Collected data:
--*--
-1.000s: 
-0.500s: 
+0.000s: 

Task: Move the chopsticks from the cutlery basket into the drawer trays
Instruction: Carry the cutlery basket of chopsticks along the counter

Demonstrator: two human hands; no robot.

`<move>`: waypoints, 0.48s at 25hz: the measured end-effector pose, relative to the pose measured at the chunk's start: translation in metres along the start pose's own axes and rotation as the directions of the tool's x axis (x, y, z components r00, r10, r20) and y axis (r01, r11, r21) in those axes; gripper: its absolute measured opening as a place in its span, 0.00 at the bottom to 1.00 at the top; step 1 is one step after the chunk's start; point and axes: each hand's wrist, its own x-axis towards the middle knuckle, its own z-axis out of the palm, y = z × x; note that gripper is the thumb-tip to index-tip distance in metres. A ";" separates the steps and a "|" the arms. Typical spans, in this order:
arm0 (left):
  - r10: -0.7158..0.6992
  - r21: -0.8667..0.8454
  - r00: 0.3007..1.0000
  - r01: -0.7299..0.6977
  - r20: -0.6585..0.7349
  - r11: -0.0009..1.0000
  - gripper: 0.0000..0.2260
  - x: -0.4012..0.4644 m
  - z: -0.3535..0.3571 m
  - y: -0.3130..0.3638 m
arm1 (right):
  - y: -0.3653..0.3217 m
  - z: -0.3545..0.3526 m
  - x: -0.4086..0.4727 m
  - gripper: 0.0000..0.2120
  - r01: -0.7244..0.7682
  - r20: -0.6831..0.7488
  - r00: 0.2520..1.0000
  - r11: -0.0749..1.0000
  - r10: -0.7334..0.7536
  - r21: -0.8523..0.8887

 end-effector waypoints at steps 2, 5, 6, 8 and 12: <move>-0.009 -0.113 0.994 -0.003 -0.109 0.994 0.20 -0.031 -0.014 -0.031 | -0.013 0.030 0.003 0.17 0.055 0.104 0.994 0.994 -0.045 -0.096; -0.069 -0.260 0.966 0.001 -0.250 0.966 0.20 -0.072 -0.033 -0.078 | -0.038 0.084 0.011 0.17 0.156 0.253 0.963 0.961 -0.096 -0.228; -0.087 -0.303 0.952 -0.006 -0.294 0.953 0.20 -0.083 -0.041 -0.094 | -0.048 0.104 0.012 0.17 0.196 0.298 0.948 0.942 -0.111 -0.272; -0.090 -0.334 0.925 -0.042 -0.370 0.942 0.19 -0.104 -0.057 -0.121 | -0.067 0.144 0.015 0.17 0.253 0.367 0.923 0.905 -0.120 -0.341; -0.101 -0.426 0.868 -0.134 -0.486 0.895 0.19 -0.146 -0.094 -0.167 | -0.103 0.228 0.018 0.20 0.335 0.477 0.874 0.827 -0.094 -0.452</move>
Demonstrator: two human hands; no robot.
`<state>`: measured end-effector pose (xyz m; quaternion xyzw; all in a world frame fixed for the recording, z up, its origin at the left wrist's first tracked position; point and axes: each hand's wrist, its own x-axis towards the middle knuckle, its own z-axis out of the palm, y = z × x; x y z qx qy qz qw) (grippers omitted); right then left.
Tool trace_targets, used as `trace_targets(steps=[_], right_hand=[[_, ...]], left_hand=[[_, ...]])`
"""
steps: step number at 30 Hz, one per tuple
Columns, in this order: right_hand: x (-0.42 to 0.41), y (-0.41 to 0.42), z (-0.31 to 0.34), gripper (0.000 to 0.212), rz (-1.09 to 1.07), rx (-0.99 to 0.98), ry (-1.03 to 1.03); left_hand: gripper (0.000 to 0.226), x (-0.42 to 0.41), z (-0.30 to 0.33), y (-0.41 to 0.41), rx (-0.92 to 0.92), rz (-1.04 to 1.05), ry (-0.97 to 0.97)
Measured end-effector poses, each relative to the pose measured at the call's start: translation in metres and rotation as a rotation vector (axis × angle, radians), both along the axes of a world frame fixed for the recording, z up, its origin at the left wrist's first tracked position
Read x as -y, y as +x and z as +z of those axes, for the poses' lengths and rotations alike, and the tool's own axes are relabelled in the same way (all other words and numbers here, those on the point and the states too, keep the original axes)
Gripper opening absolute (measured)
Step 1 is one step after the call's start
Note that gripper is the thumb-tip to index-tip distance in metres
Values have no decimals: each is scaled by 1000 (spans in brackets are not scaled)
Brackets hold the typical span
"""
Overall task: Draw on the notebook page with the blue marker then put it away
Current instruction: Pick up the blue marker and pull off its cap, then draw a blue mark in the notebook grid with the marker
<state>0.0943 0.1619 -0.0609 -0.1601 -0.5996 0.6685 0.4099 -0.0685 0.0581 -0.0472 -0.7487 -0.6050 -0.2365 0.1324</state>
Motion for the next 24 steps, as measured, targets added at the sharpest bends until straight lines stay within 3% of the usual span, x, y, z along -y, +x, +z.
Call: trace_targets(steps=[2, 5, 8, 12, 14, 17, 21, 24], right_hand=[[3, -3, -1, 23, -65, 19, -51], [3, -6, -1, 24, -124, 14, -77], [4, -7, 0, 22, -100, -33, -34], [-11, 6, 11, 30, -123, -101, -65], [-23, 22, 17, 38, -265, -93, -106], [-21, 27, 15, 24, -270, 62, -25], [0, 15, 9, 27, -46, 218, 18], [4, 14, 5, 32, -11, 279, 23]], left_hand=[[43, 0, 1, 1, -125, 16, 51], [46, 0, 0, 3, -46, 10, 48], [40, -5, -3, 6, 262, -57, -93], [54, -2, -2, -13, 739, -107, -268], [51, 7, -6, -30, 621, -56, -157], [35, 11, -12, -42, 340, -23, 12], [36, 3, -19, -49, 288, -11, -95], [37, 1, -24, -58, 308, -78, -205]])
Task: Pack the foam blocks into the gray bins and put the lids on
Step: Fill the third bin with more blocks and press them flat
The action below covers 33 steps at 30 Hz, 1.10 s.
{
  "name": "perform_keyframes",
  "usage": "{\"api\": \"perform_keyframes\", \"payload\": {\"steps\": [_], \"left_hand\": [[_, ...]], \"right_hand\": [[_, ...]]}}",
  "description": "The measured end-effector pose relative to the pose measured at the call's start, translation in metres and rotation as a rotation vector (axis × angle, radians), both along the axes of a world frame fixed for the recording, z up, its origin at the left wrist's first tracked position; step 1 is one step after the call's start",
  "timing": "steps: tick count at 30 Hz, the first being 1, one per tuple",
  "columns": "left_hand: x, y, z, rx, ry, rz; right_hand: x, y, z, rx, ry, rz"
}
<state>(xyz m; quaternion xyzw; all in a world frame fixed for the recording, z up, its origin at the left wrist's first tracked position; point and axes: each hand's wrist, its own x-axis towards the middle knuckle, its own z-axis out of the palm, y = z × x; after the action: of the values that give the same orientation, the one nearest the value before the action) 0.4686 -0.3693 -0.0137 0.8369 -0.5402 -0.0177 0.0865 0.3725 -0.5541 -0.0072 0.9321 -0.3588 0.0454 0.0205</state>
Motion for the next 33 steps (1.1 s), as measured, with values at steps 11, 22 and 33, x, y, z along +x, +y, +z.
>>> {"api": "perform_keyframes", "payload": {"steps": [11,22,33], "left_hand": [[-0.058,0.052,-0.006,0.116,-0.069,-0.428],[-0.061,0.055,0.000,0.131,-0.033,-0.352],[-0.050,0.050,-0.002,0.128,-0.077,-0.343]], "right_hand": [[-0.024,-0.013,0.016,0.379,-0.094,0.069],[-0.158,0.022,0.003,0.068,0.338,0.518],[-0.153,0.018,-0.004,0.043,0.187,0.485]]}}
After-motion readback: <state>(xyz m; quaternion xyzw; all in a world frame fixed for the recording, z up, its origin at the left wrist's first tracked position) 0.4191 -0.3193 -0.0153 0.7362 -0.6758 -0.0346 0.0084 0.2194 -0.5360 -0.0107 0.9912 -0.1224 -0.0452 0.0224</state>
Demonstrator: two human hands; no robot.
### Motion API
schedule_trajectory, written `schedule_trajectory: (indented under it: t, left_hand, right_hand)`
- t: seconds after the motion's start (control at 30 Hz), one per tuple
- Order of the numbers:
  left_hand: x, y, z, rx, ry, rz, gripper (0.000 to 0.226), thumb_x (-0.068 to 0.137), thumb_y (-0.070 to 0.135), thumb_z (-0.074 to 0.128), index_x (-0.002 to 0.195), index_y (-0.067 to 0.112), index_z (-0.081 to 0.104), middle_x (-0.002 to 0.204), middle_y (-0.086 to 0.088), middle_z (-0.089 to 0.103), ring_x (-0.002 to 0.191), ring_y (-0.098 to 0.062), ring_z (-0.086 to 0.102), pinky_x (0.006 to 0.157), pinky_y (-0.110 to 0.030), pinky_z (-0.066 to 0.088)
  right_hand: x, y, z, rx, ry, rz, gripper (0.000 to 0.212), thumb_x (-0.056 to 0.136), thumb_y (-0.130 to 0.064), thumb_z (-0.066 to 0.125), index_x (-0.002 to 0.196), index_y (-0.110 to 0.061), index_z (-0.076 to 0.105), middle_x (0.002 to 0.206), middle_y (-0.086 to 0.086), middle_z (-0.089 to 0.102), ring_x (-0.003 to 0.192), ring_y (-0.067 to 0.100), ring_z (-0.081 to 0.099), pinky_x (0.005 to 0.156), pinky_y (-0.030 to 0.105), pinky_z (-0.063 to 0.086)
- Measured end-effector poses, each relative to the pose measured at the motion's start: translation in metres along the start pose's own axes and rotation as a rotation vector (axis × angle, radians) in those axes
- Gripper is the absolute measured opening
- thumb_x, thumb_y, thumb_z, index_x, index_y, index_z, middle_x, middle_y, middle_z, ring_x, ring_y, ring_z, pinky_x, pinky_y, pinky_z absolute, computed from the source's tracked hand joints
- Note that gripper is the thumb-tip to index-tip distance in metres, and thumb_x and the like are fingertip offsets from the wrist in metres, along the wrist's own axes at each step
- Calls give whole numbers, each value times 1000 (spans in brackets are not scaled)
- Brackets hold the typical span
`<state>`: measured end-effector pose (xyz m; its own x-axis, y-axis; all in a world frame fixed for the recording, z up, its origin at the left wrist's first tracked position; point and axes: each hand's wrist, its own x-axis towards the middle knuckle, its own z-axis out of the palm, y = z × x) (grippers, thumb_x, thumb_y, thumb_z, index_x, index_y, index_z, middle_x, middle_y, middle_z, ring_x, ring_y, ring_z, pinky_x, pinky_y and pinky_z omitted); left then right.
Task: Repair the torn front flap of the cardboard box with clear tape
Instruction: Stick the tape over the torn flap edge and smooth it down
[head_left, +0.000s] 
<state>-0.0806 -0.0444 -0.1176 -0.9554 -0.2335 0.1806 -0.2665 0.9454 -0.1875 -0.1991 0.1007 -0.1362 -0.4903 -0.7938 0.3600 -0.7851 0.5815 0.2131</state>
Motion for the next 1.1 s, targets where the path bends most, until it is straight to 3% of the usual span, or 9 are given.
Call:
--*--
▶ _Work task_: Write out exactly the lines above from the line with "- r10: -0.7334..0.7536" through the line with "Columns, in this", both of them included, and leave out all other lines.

▶ _Expected answer_:
  - r10: -0.7334..0.7536
  - r21: -0.8523..0.8887

 end-effector waypoints at steps 2, 5, 6, 8 and 12: <move>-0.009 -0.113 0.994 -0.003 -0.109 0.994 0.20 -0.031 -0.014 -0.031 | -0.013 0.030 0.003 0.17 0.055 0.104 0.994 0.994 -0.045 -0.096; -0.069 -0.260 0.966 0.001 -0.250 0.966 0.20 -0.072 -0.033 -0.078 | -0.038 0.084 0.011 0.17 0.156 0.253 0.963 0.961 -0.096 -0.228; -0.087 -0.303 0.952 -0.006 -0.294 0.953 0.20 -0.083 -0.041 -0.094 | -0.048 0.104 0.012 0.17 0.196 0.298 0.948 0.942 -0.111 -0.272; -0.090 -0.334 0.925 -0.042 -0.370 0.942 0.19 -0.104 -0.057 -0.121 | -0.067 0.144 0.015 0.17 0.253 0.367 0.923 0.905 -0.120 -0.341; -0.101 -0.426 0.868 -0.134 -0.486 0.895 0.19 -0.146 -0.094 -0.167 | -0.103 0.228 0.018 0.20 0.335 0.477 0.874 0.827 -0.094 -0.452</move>
Demonstrator: two human hands; no robot.
`<state>`: measured end-effector pose (xyz m; quaternion xyzw; all in a world frame fixed for the recording, z up, its origin at the left wrist's first tracked position; point and axes: each hand's wrist, its own x-axis towards the middle knuckle, its own z-axis out of the palm, y = z × x; x y z qx qy qz qw) (grippers omitted); right then left.
Tool trace_targets, used as `trace_targets(steps=[_], right_hand=[[_, ...]], left_hand=[[_, ...]])`
"""
steps: step number at 30 Hz, one per tuple
Columns, in this order: right_hand: x (-0.42 to 0.41), y (-0.41 to 0.42), z (-0.31 to 0.34), gripper (0.000 to 0.212), rz (-1.09 to 1.07), rx (-0.99 to 0.98), ry (-1.03 to 1.03); left_hand: gripper (0.000 to 0.226), x (-0.42 to 0.41), z (-0.30 to 0.33), y (-0.41 to 0.41), rx (-0.92 to 0.92), rz (-1.04 to 1.05), ry (-0.97 to 0.97)

That's the answer, with nothing more to add.